The TMB doped layer 5 with a thickness of 5nm, forbidden bandwidth 1.7eV；The B2H6 doped layer 6 with a thickness of 5nm, Forbidden bandwidth is 1.4eV.

(5) P-type non-crystalline silicon layer, 10 nm of overall thickness are prepared using plasma activated chemical vapour deposition, first layer is adulterated using TMB TMB doped layer 5 is formed, the second layer is doped to form B2H6 doped layer 6 using B2H6；The TMB doped layer 5 with a thickness of 5nm, forbidden bandwidth 1.7eV；The B2H6 doped layer 6 with a thickness of 5nm, forbidden bandwidth 1.4eV；

(7) positive back side Ag electrode 8 is formed by silk-screen printing；

(9) electrical property of test battery is carried out.

Embodiment 3:

The TMB doped layer 5 with a thickness of 5nm, forbidden bandwidth 1.7eV；The B2H6 doped layer 6 with a thickness of 3nm, Forbidden bandwidth is 1.4eV.

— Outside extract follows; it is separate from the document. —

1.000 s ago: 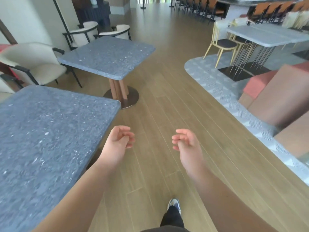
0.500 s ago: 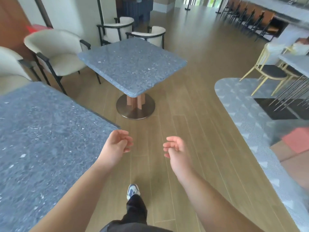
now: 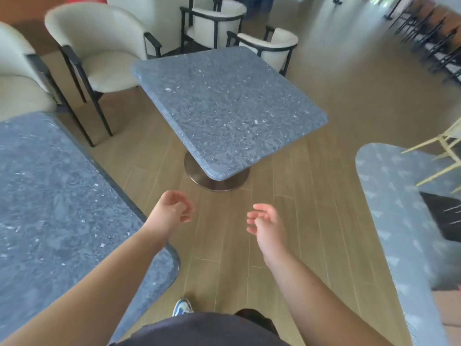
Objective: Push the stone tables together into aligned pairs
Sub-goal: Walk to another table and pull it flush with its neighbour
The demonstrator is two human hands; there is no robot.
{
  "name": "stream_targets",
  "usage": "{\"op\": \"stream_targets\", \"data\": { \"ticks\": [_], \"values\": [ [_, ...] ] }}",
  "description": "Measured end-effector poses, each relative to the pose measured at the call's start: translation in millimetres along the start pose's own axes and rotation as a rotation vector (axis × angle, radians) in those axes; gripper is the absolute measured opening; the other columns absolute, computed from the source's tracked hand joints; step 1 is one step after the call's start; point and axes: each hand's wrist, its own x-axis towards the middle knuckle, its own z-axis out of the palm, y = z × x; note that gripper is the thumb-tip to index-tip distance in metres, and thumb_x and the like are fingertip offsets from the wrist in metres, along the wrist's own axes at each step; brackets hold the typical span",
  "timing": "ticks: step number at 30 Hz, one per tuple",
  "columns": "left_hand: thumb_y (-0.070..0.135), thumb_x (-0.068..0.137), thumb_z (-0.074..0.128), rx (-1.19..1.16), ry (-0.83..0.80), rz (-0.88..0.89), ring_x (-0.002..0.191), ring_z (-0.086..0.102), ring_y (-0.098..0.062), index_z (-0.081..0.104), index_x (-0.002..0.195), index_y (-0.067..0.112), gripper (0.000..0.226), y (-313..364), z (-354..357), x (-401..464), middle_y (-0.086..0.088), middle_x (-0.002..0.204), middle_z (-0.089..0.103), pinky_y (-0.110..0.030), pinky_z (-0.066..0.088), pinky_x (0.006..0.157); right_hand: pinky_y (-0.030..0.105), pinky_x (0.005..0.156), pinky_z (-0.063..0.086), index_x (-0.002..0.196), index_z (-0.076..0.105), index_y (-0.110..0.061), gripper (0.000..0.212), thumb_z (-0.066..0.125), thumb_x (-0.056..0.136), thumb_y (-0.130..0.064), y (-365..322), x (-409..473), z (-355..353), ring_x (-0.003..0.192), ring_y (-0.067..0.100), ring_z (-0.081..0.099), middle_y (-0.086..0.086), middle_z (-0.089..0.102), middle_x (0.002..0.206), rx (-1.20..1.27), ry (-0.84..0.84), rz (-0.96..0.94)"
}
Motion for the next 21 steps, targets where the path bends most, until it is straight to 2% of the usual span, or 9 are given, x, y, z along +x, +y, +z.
{"op": "stream_targets", "data": {
  "ticks": [3, 6, 8, 10, 14, 15, 17, 19, 21],
  "values": [
    [-0.006, 0.096, 0.039, -0.05, 0.025, -0.12, 0.088, 0.065, -0.028, 0.053, 0.108, 0.008, 0.023, -6.5, 10.3, 43.2, -0.011, 0.094, 0.064, -0.042, 0.057, 0.079, 0.039, 0.082, 0.057, 0.109, 0.059, -0.01, 0.037, 0.033, 0.092, 0.01, 2.7, 57.5, 16.5, 0.082, 0.018, 0.062, 0.006, 0.065, 0.092, -0.015, -0.042, 0.088],
    [-0.005, 0.097, 0.044, -0.14, 0.065, -0.274, 0.095, 0.064, -0.031, 0.054, 0.108, 0.008, 0.02, -26.7, 23.3, 85.4, -0.016, 0.101, 0.063, -0.052, 0.052, 0.097, 0.036, 0.076, 0.058, 0.106, 0.06, -0.011, 0.037, 0.033, 0.092, 0.01, 12.1, 126.6, 35.8, 0.078, 0.017, 0.062, 0.007, 0.065, 0.092, -0.047, -0.076, 0.199],
    [-0.004, 0.098, 0.05, -0.206, 0.123, -0.361, 0.102, 0.063, -0.033, 0.053, 0.117, 0.003, 0.021, -42.8, 33.1, 110.9, -0.018, 0.107, 0.062, -0.054, 0.049, 0.104, 0.039, 0.08, 0.059, 0.102, 0.06, -0.015, 0.037, 0.032, 0.092, 0.007, 19.3, 173.9, 52.8, 0.078, 0.018, 0.063, 0.007, 0.066, 0.091, -0.059, -0.104, 0.29],
    [-0.003, 0.099, 0.051, -0.268, 0.18, -0.422, 0.108, 0.062, -0.035, 0.05, 0.125, -0.001, 0.027, -54.2, 44.5, 138.5, -0.021, 0.113, 0.061, -0.053, 0.048, 0.105, 0.041, 0.083, 0.058, 0.104, 0.059, -0.014, 0.035, 0.033, 0.092, 0.006, 30.9, 218.0, 69.5, 0.078, 0.019, 0.062, 0.007, 0.065, 0.091, -0.064, -0.153, 0.388],
    [0.0, 0.099, 0.053, -0.385, 0.273, -0.518, 0.101, 0.062, -0.031, 0.048, 0.127, 0.002, 0.029, -63.8, 68.4, 200.6, -0.015, 0.105, 0.062, -0.047, 0.049, 0.101, 0.034, 0.072, 0.056, 0.112, 0.058, -0.011, 0.025, 0.043, 0.096, 0.001, 52.0, 294.2, 89.5, 0.084, 0.021, 0.063, 0.01, 0.064, 0.097, -0.082, -0.321, 0.644],
    [0.002, 0.099, 0.054, -0.39, 0.277, -0.543, 0.096, 0.062, -0.028, 0.049, 0.125, 0.004, 0.027, -63.0, 74.9, 215.5, -0.012, 0.102, 0.062, -0.043, 0.05, 0.096, 0.035, 0.075, 0.055, 0.115, 0.057, -0.008, 0.021, 0.046, 0.097, -0.002, 52.7, 309.0, 92.5, 0.091, 0.023, 0.063, 0.011, 0.063, 0.099, -0.013, -0.344, 0.726],
    [0.007, 0.098, 0.06, -0.387, 0.278, -0.582, 0.086, 0.06, -0.019, 0.048, 0.121, 0.009, 0.027, -59.9, 90.0, 245.5, -0.008, 0.096, 0.06, -0.033, 0.051, 0.085, 0.042, 0.091, 0.053, 0.114, 0.058, -0.007, 0.015, 0.054, 0.1, -0.012, 50.1, 333.5, 100.3, 0.107, 0.026, 0.06, 0.011, 0.061, 0.11, 0.199, -0.377, 0.832],
    [0.016, 0.096, 0.066, -0.358, 0.269, -0.589, 0.083, 0.057, -0.014, 0.048, 0.12, 0.013, 0.031, -54.6, 105.8, 273.9, -0.006, 0.098, 0.059, -0.026, 0.048, 0.078, 0.046, 0.108, 0.044, 0.121, 0.058, -0.012, 0.025, 0.058, 0.1, -0.024, 43.8, 351.3, 112.8, 0.118, 0.025, 0.056, 0.01, 0.061, 0.122, 0.382, -0.428, 0.862],
    [0.023, 0.097, 0.065, -0.336, 0.208, -0.582, 0.082, 0.061, -0.013, 0.058, 0.109, 0.011, 0.018, -49.9, 120.4, 299.4, -0.002, 0.097, 0.066, -0.025, 0.048, 0.077, 0.046, 0.114, 0.038, 0.131, 0.054, -0.014, 0.04, 0.06, 0.098, -0.035, 40.8, 361.9, 125.4, 0.123, 0.024, 0.056, 0.01, 0.062, 0.128, 0.511, -0.415, 0.891]
  ]
}}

(5) P-type non-crystalline silicon layer, overall thickness 8nm are prepared using plasma activated chemical vapour deposition, first layer adulterates shape using TMB At TMB doped layer 5, the second layer is doped to form B2H6 doped layer 6 using B2H6；The TMB doped layer 5 with a thickness of 5nm, Forbidden bandwidth is 1.7eV；The B2H6 doped layer 6 with a thickness of 3nm, forbidden bandwidth 1.4eV；

(7) positive back side Ag electrode 8 is formed by silk-screen printing；

(9) electrical property of test battery is carried out.

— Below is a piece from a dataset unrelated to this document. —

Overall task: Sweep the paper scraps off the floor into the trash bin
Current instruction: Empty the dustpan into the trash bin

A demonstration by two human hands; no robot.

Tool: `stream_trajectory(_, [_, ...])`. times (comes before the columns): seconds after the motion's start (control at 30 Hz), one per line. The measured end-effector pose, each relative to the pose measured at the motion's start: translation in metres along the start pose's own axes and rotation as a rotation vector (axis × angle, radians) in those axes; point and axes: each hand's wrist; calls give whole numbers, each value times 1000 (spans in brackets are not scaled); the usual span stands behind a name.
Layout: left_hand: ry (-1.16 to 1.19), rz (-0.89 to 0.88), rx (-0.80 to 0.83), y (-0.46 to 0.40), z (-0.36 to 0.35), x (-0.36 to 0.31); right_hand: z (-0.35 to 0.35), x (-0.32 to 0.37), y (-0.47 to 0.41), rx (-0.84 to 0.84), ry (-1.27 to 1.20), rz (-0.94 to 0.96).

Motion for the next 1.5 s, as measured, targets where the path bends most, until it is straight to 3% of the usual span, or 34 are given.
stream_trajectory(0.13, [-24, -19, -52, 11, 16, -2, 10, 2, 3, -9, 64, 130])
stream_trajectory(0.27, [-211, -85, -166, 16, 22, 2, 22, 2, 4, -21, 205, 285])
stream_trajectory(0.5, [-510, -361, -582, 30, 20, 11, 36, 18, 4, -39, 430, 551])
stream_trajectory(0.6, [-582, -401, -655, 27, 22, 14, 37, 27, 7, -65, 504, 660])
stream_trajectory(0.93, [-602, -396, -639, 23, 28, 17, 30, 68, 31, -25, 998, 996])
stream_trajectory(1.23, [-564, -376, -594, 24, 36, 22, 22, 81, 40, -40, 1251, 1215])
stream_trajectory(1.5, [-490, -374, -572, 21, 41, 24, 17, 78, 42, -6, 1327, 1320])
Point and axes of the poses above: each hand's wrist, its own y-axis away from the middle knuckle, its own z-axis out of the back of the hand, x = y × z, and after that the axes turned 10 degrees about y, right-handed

There are following differences with B2H6 doping for TMB doping: the thermal stability ratio B2H6 doping of TMB doping is more stable； TMB The forbidden bandwidth ratio B2H6 of doping is adulterated wider；The difference of the electric conductivity ratio B2H6 doping of TMB doping.

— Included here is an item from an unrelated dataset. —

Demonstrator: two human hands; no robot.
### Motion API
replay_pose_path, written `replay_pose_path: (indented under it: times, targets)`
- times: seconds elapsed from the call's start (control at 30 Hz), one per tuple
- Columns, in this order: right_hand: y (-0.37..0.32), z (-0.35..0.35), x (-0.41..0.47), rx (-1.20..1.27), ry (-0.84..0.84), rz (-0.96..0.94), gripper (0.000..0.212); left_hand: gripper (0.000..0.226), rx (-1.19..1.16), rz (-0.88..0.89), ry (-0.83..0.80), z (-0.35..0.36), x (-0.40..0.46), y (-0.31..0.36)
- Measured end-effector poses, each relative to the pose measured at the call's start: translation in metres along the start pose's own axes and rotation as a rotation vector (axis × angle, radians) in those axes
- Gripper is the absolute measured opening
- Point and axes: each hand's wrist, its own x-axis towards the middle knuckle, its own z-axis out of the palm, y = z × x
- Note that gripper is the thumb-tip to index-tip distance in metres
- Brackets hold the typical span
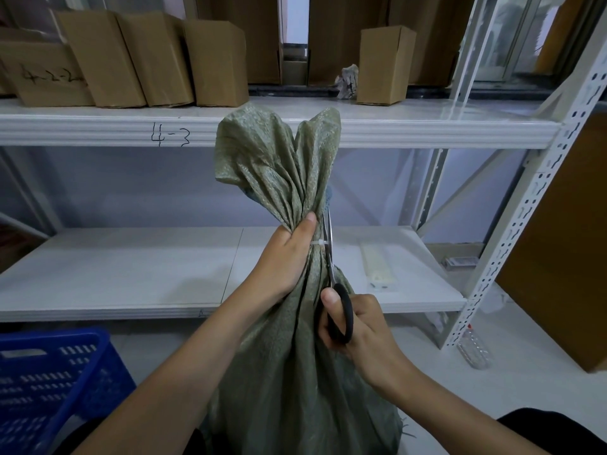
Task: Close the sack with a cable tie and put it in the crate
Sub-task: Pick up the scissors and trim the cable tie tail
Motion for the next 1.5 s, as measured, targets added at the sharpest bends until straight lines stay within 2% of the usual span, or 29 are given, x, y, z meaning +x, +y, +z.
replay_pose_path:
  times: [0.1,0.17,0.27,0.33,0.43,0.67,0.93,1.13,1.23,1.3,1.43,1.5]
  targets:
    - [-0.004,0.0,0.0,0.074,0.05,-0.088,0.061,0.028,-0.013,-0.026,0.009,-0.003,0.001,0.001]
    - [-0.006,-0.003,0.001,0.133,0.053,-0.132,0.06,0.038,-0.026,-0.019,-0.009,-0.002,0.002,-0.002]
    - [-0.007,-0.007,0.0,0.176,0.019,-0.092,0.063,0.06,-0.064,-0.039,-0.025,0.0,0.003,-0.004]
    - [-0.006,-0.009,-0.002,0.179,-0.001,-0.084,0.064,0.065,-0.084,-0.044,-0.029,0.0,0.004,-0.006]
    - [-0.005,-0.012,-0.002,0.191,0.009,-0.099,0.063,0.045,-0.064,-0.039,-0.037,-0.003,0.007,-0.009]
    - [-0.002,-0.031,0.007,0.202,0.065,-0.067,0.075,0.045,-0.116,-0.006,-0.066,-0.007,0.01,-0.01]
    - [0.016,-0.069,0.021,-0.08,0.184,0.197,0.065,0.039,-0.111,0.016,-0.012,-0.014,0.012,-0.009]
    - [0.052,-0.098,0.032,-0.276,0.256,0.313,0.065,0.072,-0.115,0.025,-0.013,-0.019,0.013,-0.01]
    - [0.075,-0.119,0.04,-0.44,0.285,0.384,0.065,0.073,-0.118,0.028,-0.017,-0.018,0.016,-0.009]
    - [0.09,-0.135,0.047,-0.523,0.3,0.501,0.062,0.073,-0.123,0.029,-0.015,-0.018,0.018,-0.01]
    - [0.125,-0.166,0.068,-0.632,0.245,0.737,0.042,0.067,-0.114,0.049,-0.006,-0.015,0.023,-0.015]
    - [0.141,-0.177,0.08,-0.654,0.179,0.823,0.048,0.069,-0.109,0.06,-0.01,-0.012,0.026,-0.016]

By the embodiment of the present invention data and the prior art all the same in addition to P-type non-crystalline silicon layer structure difference other parameters The electrical property of comparison, the present invention and the prior art is compared referring to following table, mainly from open-circuit voltage Voc, short circuit current Isc and filling Factor FF embodies, and the promotion of available solar battery unit for electrical property parameters of the invention makes the transfer efficiency of solar battery Eta has absolute 0.15% promotion.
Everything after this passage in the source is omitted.